Data Lineage
Last updated
Last updated
Lineage is an important part of understanding your data ecosystem, in this page you will learn how to:
Understand how different parts of your data relate to each other
Evaluate impact of changes to upstream or downstream data sources
Filter your data lineage by Data Type, Search Term, and by Excluding your Search Term
Watch this video for detailed information on using the lineage feature, or continue reading for an overview. Or skip to the next section to read about Lineage in more detail.
Select Star can show you column-level lineage for your data assets. The lineage view is designed to show where the data is coming from and where is it flowing towards, so you can find dependencies of each table, column, or dashboard, and see how changes to your assets would impact your data environment.
When you connect a data source to Select Star, Lineage is automatically generated by parsing the SQL statements that ran in your data source.

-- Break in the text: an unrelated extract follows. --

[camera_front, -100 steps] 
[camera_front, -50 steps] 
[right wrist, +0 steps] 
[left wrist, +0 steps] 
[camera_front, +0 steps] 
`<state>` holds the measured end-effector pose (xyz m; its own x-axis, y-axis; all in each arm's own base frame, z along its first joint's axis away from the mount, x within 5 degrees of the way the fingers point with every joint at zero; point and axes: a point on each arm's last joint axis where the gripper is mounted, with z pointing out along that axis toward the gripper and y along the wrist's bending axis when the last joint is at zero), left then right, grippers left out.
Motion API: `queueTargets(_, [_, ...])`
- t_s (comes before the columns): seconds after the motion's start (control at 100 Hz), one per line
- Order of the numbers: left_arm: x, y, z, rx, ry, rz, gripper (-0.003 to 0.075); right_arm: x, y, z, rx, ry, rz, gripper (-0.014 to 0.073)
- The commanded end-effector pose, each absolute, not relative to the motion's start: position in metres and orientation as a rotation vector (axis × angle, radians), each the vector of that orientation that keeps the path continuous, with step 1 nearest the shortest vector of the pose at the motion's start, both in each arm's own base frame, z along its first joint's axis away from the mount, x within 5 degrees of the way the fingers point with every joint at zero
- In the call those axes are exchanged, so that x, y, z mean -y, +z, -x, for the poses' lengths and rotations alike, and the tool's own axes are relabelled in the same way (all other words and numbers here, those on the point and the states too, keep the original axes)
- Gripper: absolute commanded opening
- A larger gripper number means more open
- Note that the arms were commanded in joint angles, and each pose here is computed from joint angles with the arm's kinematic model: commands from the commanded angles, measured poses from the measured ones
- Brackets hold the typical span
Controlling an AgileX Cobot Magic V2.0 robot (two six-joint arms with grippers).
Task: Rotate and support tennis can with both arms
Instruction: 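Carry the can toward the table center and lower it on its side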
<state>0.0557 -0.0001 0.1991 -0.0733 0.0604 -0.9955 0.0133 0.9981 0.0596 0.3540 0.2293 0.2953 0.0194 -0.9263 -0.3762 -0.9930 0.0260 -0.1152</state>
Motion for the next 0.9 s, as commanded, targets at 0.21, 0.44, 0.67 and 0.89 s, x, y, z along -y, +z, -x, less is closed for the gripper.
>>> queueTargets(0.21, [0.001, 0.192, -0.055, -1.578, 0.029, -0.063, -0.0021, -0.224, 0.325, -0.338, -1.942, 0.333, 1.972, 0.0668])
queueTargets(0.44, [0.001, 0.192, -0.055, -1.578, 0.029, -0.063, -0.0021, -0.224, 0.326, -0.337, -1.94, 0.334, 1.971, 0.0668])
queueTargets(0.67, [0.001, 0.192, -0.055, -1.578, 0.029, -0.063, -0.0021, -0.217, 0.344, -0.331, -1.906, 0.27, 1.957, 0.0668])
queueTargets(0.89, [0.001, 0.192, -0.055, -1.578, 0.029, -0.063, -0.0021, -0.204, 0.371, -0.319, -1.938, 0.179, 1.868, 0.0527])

There are 4 different views of lineage we show out of the box:
Upstream: Shows the immediate upstream dependencies in a tree hierarchy
Downstream: Shows the immediate downstream dependencies in a tree hierarchy
Downstream Dashboards: Shows all dashboard dependencies downstream with extended information like Top User, or dashboard Popularity.
Explore: Shows an advanced lineage graph that allows to navigate the flow of data at a column level.

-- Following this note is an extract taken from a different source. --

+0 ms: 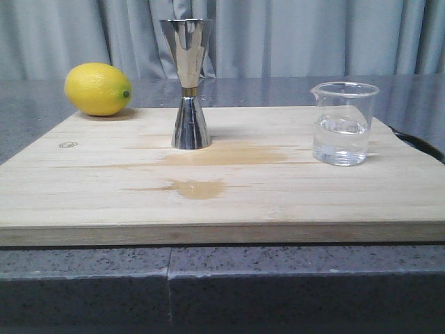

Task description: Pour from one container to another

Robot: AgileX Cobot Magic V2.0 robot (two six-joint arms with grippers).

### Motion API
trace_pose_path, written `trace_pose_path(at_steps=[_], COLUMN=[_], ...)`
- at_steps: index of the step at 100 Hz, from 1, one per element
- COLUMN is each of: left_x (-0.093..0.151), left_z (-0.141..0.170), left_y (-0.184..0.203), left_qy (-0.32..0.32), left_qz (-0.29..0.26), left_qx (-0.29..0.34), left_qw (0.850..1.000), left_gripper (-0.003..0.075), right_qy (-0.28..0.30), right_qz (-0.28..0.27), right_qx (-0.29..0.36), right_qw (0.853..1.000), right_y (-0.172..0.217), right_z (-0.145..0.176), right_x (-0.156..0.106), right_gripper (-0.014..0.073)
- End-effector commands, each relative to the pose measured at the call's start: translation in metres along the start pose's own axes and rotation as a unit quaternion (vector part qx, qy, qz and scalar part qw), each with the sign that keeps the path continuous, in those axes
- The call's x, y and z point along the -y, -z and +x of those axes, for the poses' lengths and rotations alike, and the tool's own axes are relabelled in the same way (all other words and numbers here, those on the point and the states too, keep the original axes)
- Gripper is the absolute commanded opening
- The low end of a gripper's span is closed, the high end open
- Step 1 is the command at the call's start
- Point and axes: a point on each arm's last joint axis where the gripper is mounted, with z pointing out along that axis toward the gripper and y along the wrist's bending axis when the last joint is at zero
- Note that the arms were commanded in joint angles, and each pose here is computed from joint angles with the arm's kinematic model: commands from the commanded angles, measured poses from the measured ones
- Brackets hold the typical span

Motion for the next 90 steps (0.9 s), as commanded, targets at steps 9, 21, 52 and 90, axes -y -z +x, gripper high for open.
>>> trace_pose_path(at_steps=[9,21,52,90], left_x=[0.0006,0.0006,0.0006,0.0006], left_z=[-0.0065,-0.0065,-0.0065,-0.0065], left_y=[0.0022,0.0022,0.0022,0.0022], left_qy=[0.006,0.006,0.006,-0.008], left_qz=[0.006,0.006,0.006,0.006], left_qx=[0.05,0.05,0.05,0.05], left_qw=[0.999,0.999,0.999,0.999], left_gripper=[-0.0019,-0.0019,-0.0019,-0.0019], right_qy=[0.007,0.007,0.01,0.01], right_qz=[0.003,0.003,0.004,0.004], right_qx=[0.042,0.042,0.042,0.042], right_qw=[0.999,0.999,0.999,0.999], right_y=[0.0012,0.0012,0.0012,0.0012], right_z=[-0.0033,-0.0033,-0.0033,-0.0033], right_x=[0.0002,0.0002,0.0003,0.0003], right_gripper=[-0.0071,-0.0071,-0.0071,-0.0071])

There are many ways to see lineage: Check out our Rest API, or click on a column from the Column view to start exploring more advanced ways.
The Lineage graph shows the Upstream Sources and Downstream Targets of the data asset. You can explore the graph by (1) clicking on the tree hierarchy displayed on the left hand side, or (2) by clicking on each of the nodes and columns.
Please note that not all columns are shown in the lineage graph. Select star only shows columns that have any lineage. If a column has no lineage, it is not shown in the lineage graph.
Search is available within the Lineage Graph too, so exploring tables that have a large number of columns is easier. Follow the instructions below to show the search.
Pin any given node by clicking it
Click on the magnifying glass icon
Type the term you are looking for
The search is available wherever you can find a magnifying glass icon. If you want to do a wider search through the whole graph, you can use the tree hierarchy to search through all the nodes.
If you need to narrow down results, use some of our filtering features on your upstream or downstream lineage:
Filter by:
Data Type
Search Term
Exclude Search Term
Note that you can layer the Data Type and Search Term/Exclude Search Term, but Search Term and Exclude Search Term are not able to be layered/applied simultaneously.
Open your 🔍 Filtering Options to get started:
From there, you can Search by Term:
Search by Term and Filter by Data Type:
And Exclude Search Term:
When talking about lineage, we say that data is propagated downwards to downstream data asset (another table, view, dashboard, etc). Data can be propagated as follows
AS IS
: The data in the target is identical in value and format to that in the source.
AGGREGATED
: The data in the target has been aggregated and the value in target may be different from the one at source.
TRANSFORMED
: The data in the target has been aggregated and the format and values might be different from the ones at source.
When calculating lineage between your assets, we also automatically classify downstream propagation. You can see how a column is propagated by editing the column tags. Learn more about tagging in Tag Management.
Lineage refreshes approximately every 24 hours, after metadata sync is complete.
Select Star looks at DDL statements (used to build and modify the structure of your database) and DML statements (used to query and modify the data in your tables) to identify the lineage of your data.
Select Star will add new relationships to lineage based on both DDL (e.g. CREATE) and DML (e.g. INSERT/UPDATE) statements, however will only remove lineage relationships if a new DDL statement is detected.